I know end to end where the data should go, table to table but I have no idea how to go about moving the data. I've looked around the web but it seems there are 'solutions' which you have to download and run. I'd rather if possible do something myself in terms of writing scripts or code.
Can anyone recommend the best way to do this please?
You have several options here:
On the sql server side, you can set up a connection to your old mysql db using something called a linked server. This will allow you to write sql code for sql server that returns data from the mysql tables. You can use this to build INSERT or SELECT INTO statements.
You can write queries for mysql to export your data as csv, and then use the BULK INSERT features of sql server to efficiently import the csv data.
You can use Sql Server integration services to set move the data over from mysql.
Regardless of which you choose, non-data artifacts like indexes, foreign keys, triggers, stored procedures, and security will have to be moved manually.
Have you tried tool from MSFT called SQL Server Migration Assistance for MySQL ???
https://www.microsoft.com/download/en/details.aspx?id=1495
Try this tutorial it is very easy to perform migration to SQL Server from Mysql and is straightforward as mentioned
http://www.codeproject.com/Articles/29106/Migrate-MySQL-to-Microsoft-SQL-Server
Thanks
You can use the Import/Export Wizard that comes with SQL Server Standard Edition.

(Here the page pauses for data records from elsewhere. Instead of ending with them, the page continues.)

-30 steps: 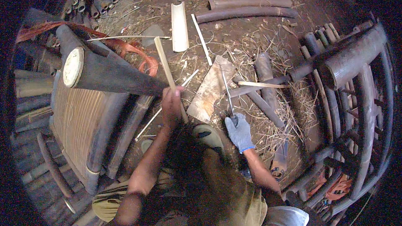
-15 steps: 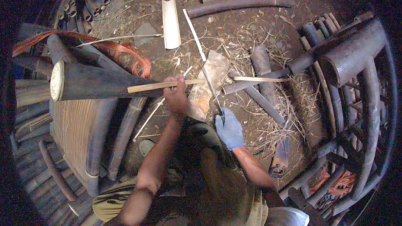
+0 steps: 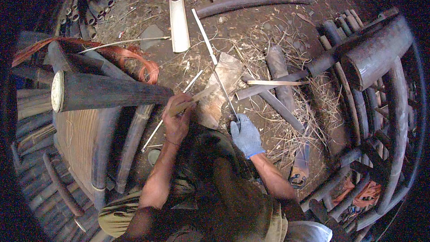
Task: The person constructs a bamboo chair by hand, threading copper wire through the frame joints and using a machete to split and shave bamboo strips into thin fasteners.
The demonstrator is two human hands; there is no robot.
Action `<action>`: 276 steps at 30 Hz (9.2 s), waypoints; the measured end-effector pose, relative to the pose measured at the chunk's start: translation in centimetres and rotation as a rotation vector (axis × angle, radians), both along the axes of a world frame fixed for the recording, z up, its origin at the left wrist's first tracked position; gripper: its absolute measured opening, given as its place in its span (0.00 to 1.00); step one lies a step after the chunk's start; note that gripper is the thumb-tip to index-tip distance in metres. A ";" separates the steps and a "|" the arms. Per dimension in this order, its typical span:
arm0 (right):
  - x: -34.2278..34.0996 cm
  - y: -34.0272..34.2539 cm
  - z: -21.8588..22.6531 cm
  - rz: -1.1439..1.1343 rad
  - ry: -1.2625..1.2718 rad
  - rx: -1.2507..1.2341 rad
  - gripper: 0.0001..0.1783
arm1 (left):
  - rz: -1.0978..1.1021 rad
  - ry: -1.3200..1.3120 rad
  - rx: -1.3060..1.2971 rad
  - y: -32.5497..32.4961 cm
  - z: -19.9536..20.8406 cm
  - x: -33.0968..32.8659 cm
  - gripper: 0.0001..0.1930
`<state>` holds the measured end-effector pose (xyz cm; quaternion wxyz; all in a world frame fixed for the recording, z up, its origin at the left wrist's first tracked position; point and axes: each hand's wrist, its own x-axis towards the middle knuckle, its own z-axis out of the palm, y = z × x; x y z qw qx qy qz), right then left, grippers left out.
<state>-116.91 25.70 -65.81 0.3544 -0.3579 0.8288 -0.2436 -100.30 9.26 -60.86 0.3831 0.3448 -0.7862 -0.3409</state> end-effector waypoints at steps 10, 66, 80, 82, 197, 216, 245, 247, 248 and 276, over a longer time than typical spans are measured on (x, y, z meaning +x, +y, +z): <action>-0.7 -2.4 0.8 0.063 0.156 -0.200 0.18 | 0.095 0.042 0.166 -1.2 -0.2 -0.2 0.05; 0.7 -2.1 13.4 0.422 0.235 -0.404 0.24 | 0.022 0.070 1.034 11.5 7.0 5.8 0.15; -0.3 -3.3 9.9 0.417 0.414 -0.340 0.29 | 0.134 -0.163 0.728 14.0 9.5 6.8 0.15; -7.3 -4.7 9.1 0.391 0.609 -0.136 0.29 | 0.054 -0.124 0.483 17.8 6.6 9.3 0.14; 44.1 -35.6 22.4 0.543 -0.204 -0.768 0.39 | 0.694 -0.531 -0.373 -31.8 18.3 46.4 0.15; 43.6 -35.6 23.3 0.638 -0.225 -0.754 0.42 | 0.735 -0.428 -0.453 -31.5 18.5 46.5 0.12; 41.5 -34.3 25.7 0.445 -0.701 -0.599 0.42 | 0.999 -0.477 -0.528 -33.9 18.2 45.7 0.12; 41.9 -34.2 25.4 0.438 -0.984 -0.469 0.44 | 1.105 -0.516 -0.538 -34.8 18.4 46.2 0.13; 41.8 -34.6 24.7 0.413 -1.108 -0.428 0.45 | 1.098 -0.512 -0.522 -34.9 18.6 45.6 0.14; 35.7 -36.9 27.4 0.933 0.483 -0.890 0.23 | 1.202 -0.632 -0.399 -25.5 11.8 52.8 0.46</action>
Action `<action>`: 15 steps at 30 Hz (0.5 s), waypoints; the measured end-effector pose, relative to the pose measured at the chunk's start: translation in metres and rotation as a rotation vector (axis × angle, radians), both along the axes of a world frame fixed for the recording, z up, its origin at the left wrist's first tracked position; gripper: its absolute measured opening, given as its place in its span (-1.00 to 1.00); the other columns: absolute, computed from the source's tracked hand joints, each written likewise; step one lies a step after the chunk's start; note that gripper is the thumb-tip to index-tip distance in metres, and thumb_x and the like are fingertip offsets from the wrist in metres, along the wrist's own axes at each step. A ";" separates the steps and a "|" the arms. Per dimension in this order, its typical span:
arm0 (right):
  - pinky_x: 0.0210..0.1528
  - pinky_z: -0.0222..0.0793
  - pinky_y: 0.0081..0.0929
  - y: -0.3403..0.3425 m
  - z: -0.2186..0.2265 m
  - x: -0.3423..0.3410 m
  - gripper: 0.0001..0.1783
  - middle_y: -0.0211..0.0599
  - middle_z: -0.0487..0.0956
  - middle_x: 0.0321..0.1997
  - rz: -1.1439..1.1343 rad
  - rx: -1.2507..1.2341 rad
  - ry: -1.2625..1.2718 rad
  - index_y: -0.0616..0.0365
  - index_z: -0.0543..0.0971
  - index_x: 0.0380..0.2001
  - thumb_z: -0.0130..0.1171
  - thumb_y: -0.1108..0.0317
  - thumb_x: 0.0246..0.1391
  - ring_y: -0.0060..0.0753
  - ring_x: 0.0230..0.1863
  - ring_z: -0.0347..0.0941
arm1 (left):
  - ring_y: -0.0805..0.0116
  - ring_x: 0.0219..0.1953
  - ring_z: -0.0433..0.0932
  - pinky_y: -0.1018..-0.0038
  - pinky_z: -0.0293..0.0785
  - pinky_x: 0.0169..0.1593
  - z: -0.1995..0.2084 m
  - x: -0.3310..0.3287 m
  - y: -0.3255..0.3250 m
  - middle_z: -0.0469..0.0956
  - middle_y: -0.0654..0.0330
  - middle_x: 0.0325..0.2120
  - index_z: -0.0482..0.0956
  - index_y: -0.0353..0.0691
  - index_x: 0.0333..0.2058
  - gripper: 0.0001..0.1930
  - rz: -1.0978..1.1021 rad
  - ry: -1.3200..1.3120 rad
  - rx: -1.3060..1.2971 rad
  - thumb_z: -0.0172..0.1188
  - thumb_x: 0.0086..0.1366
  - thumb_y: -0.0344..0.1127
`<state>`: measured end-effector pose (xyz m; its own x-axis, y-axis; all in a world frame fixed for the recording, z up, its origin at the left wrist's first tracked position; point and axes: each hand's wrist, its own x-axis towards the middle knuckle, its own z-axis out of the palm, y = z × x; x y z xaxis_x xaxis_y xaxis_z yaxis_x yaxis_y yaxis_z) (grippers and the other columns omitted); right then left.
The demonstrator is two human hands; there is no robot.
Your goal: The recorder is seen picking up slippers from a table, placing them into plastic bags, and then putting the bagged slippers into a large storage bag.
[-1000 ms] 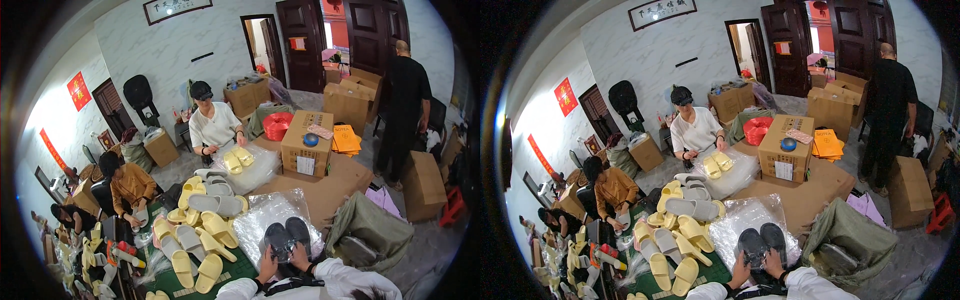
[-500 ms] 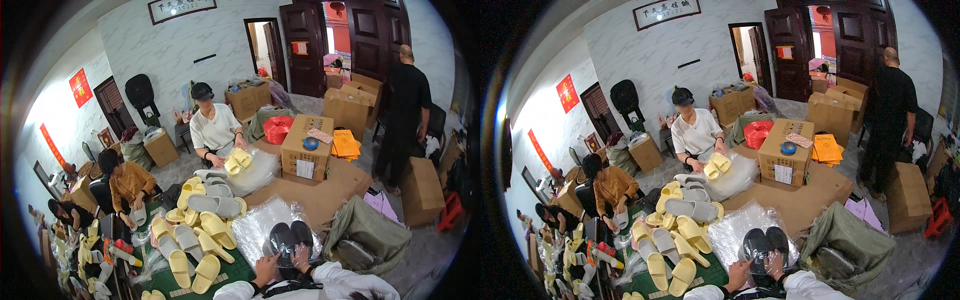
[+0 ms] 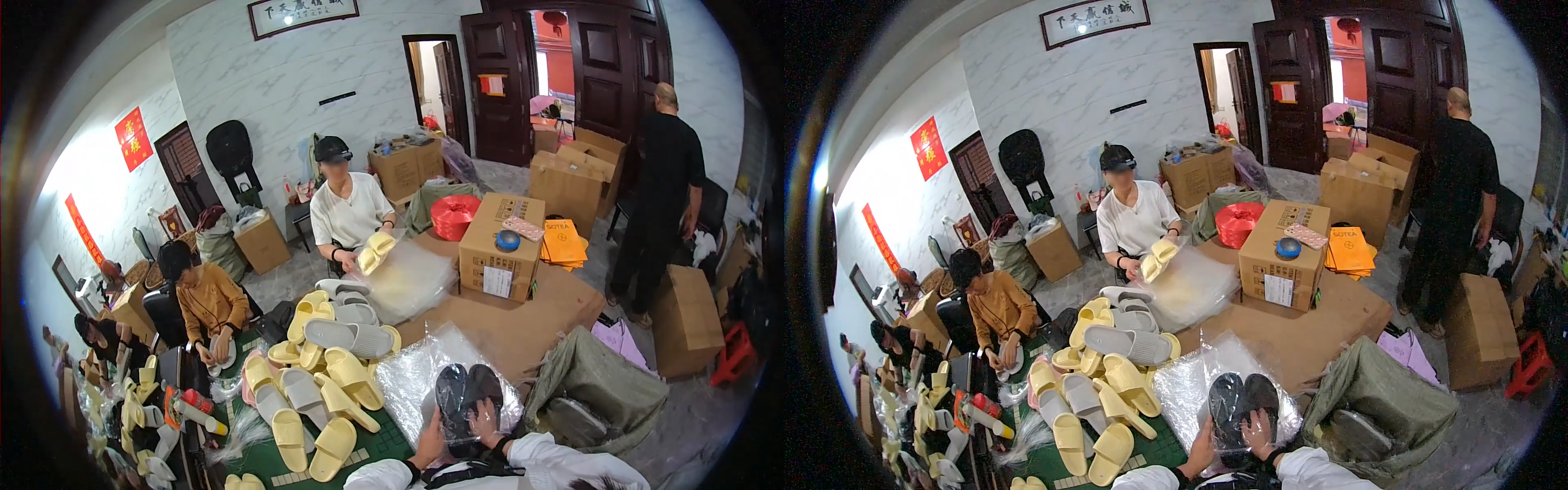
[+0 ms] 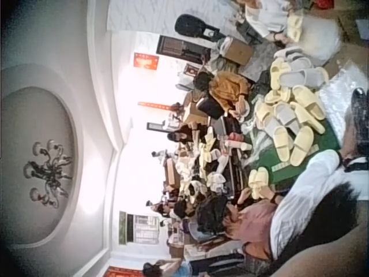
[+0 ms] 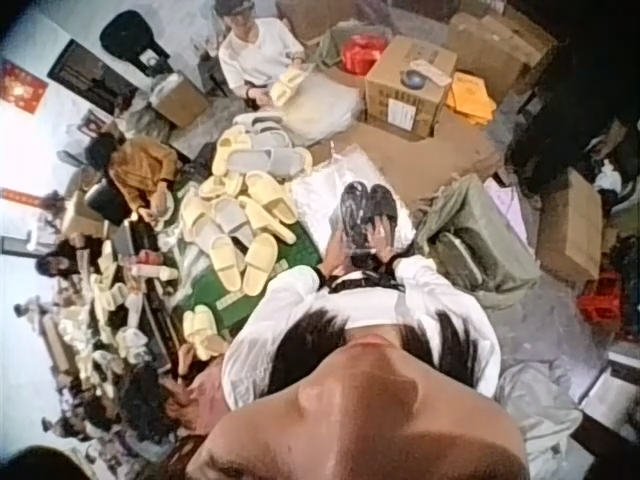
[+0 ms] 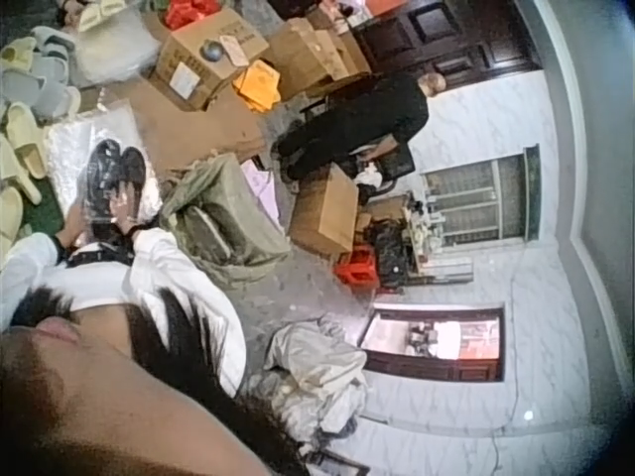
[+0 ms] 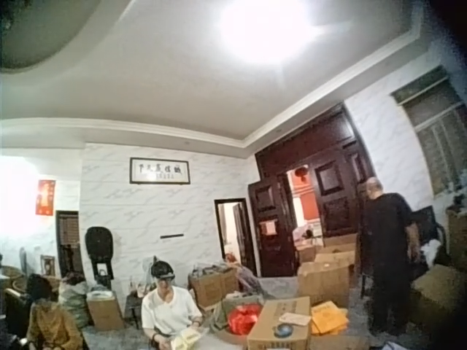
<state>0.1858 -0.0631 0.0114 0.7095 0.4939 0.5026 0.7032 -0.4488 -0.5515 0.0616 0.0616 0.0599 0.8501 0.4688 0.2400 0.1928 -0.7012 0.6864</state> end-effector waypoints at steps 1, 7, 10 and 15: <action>-0.04 0.19 0.08 0.002 0.004 -0.001 -0.57 0.38 0.32 -0.08 0.062 -0.007 -0.085 0.39 0.39 -0.20 0.06 0.24 -0.08 0.35 -0.06 0.22 | -0.24 -0.44 0.47 0.09 0.35 -0.42 -0.006 -0.002 0.001 0.44 -0.36 -0.46 -0.10 -0.06 0.25 -0.37 -0.021 0.108 -0.239 -0.09 0.22 -0.39; 0.05 0.11 0.01 0.023 0.030 0.001 -0.57 0.40 0.27 -0.02 -0.084 -0.133 0.294 0.36 0.39 -0.21 0.04 0.21 -0.06 0.33 -0.01 0.20 | -0.23 -0.42 0.48 0.11 0.34 -0.41 -0.032 0.000 0.000 0.47 -0.25 -0.48 -0.06 -0.07 0.24 -0.42 0.122 0.150 -0.396 -0.11 0.27 -0.28; 0.05 0.08 0.04 0.034 0.049 0.003 -0.55 0.36 0.28 0.00 -0.179 -0.221 0.304 0.37 0.39 -0.16 0.00 0.21 -0.03 0.31 -0.01 0.21 | -0.13 -0.16 0.47 0.27 0.38 -0.13 -0.057 -0.005 0.008 0.48 -0.22 -0.26 0.32 -0.24 0.03 -0.60 0.025 0.277 -0.434 -0.07 0.22 -0.26; 0.03 0.08 0.06 0.043 0.046 0.013 -0.54 0.28 0.28 0.03 -0.196 -0.155 0.226 0.30 0.38 -0.11 0.00 0.18 -0.01 0.27 0.04 0.19 | 0.18 -0.33 0.51 0.38 0.38 -0.20 -0.066 -0.002 0.011 0.57 -0.04 -0.40 0.52 -0.41 -0.30 -0.75 -0.296 0.419 -0.532 0.04 0.06 -0.39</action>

Select your 'data source' from MySQL using the ODBC data source. Note: You will need to first install the from ODBC driver for MySQL (ODBC Connector). Then, select your SQL Server destination. Select all tables, and fire it up. You will need to add your primary and foreign keys, and indexes manually.
A bit more automated means would be by using the SQL Server Migration Assistant for MySQL, also free. It has the benefit of recreating the relationships and indexes automatically for you. Probably your best bet.
I did it once, some time ago. First you could couple your mssql server to the mysql server using the odbc mysql connector
http://dev.mysql.com/downloads/connector/
After the connection is made you can write you database procedure as you would if it were two mssql db's. Probably easiest to write some sql batch scripts including a cursor where you run through every every row of a table an decide on a field basis where you will need the field in the future.
example of a cursor: http://www.mssqltips.com/tip.asp?tip=1599
If you decide to go with the cursor, you can play with the parameter to increase performance. I especially remember the FORWARD_ONLY parameter giving a big boost.